U.S. automakers and dealers started September with a record number of unsold vehicles — and this time, it's not all because of General Motors.
Volkswagen brand, back selling repaired 2015 diesels as new vehicles, has a 149-day supply based on how long stocks would last at the previous month's selling rate
The headline numbers look grim. On Sept. 1, the industry had a 70-day supply. In units, U.S. inventory was 3,862,200.
Both are the highest on record for this time of year, when automakers typically clear out old models before a new model year. Over 25 years of comparable data, Sept. 1 supplies average 56 days.

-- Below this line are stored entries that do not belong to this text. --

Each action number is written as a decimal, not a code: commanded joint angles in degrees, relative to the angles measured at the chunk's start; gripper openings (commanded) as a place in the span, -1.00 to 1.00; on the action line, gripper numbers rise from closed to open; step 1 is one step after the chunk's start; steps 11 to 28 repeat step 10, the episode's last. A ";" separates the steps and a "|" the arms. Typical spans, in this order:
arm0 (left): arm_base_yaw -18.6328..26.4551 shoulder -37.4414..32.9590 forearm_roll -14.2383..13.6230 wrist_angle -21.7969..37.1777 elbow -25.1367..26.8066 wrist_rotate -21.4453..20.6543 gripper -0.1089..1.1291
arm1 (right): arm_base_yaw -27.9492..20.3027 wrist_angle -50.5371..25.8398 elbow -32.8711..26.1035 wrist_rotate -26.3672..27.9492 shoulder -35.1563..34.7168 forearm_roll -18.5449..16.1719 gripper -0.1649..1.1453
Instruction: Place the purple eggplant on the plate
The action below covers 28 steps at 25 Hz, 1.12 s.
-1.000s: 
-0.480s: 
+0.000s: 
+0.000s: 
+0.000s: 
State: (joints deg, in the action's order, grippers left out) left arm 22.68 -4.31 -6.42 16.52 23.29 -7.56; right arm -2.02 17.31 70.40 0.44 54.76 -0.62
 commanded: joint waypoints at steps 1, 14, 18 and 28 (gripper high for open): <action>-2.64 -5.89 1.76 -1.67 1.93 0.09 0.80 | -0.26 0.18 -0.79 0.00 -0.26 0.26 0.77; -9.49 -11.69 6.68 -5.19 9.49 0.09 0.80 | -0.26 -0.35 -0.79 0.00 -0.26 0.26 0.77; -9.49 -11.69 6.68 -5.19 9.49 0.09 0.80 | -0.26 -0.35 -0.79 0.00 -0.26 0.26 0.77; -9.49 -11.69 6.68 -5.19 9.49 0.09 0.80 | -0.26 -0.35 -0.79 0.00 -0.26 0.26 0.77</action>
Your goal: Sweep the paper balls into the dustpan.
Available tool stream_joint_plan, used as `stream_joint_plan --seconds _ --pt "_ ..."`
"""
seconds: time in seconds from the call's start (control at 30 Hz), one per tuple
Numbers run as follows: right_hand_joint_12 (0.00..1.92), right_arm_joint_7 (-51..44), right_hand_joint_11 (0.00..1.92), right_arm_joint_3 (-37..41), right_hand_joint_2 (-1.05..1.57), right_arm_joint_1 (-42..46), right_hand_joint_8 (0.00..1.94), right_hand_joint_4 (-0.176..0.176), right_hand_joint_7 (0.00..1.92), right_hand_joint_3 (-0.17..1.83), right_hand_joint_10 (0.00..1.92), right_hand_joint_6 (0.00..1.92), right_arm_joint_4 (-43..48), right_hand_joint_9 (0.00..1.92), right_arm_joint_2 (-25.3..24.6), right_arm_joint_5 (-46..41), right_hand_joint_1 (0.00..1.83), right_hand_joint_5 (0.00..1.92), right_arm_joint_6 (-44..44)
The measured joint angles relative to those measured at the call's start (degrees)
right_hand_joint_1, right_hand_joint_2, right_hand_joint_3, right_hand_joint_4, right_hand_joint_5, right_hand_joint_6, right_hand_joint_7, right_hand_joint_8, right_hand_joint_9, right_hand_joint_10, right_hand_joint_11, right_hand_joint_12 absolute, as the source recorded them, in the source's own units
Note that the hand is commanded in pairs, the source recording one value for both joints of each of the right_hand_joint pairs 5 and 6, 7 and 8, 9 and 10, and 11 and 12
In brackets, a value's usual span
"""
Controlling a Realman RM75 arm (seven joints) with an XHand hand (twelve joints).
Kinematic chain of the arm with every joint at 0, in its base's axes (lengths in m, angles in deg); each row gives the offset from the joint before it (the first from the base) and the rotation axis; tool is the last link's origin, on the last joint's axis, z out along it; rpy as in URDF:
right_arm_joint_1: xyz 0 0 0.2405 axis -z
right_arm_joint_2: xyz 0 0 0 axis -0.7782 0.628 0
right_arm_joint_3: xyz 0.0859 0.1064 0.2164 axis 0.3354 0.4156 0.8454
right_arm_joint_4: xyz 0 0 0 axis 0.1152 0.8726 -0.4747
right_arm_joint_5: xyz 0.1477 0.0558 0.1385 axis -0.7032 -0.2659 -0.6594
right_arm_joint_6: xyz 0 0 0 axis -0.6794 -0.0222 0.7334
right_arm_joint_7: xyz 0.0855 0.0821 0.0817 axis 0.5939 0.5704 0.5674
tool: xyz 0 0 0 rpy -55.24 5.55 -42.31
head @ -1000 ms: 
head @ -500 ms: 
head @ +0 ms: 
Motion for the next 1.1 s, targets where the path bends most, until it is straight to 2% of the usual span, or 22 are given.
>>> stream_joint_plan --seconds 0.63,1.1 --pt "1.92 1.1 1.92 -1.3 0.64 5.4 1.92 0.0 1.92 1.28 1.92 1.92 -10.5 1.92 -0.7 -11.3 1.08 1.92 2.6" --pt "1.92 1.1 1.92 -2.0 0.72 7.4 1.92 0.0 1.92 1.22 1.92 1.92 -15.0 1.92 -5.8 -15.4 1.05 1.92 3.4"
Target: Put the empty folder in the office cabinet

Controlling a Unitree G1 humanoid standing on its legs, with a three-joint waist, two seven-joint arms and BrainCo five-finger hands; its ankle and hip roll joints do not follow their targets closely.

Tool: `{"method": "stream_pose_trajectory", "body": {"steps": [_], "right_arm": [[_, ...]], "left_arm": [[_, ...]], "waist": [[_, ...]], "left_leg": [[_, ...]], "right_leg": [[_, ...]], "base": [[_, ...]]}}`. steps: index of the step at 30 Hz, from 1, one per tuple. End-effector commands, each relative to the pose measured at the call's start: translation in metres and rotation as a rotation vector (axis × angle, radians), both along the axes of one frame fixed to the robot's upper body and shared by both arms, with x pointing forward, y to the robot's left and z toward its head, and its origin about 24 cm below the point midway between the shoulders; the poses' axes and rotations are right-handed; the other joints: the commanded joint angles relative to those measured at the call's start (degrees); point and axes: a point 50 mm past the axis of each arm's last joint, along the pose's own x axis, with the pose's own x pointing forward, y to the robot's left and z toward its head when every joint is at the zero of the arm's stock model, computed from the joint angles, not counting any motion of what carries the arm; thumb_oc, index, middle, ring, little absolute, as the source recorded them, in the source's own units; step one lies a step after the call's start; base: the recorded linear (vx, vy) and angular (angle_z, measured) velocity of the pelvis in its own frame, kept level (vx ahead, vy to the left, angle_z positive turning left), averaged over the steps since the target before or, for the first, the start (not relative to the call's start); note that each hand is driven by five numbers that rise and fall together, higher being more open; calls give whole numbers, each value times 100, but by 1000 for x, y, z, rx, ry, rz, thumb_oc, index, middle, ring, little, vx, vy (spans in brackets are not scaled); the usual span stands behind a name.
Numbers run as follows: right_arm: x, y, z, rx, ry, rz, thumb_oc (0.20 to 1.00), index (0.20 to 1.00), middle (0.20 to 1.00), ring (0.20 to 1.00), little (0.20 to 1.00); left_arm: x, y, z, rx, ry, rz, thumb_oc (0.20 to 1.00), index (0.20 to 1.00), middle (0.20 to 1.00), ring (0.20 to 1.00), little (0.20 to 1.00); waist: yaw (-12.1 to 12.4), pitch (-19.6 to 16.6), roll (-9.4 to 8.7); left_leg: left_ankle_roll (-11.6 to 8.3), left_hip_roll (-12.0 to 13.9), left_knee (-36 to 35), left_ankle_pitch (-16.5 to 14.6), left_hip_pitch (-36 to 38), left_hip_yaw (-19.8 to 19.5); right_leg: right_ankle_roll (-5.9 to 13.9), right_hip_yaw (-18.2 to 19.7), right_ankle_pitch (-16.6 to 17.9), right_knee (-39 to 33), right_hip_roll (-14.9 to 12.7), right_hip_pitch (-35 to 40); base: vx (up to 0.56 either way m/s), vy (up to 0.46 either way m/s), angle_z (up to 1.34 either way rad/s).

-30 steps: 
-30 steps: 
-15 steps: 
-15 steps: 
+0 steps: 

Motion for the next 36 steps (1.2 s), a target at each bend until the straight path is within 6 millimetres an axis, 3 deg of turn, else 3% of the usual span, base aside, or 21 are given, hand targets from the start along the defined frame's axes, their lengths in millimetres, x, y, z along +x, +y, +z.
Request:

But for perspective, the unusual circumstances at VW brand and GM must be considered.
After federal and California authorities approved fixes for 67,000 of the 475,000 2015 VW diesels that had been banned for emissions cheating, VW resumed diesel sales in April. Its inventory jumped. On Sept. 1, VW had 176,900 unsold vehicles, double the 86,500 of a year earlier.
After deliberately overstocking before planned major retooling shutdowns this fall, GM has struggled to work off the surplus. But after strong August fleet sales and modest retail growth, GM's Sept. 1 supply dropped to 87 days from 104 on Aug. 1. GM shed 46,900 units during August. Still, GM inventory is 163,700 units higher than a year ago.
Combined, GM and VW brand inventory grew by 254,100 units from Sept. 1, 2016. Without them, the rest of the industry cut Sept. 1 inventory by 33,800 over the same period.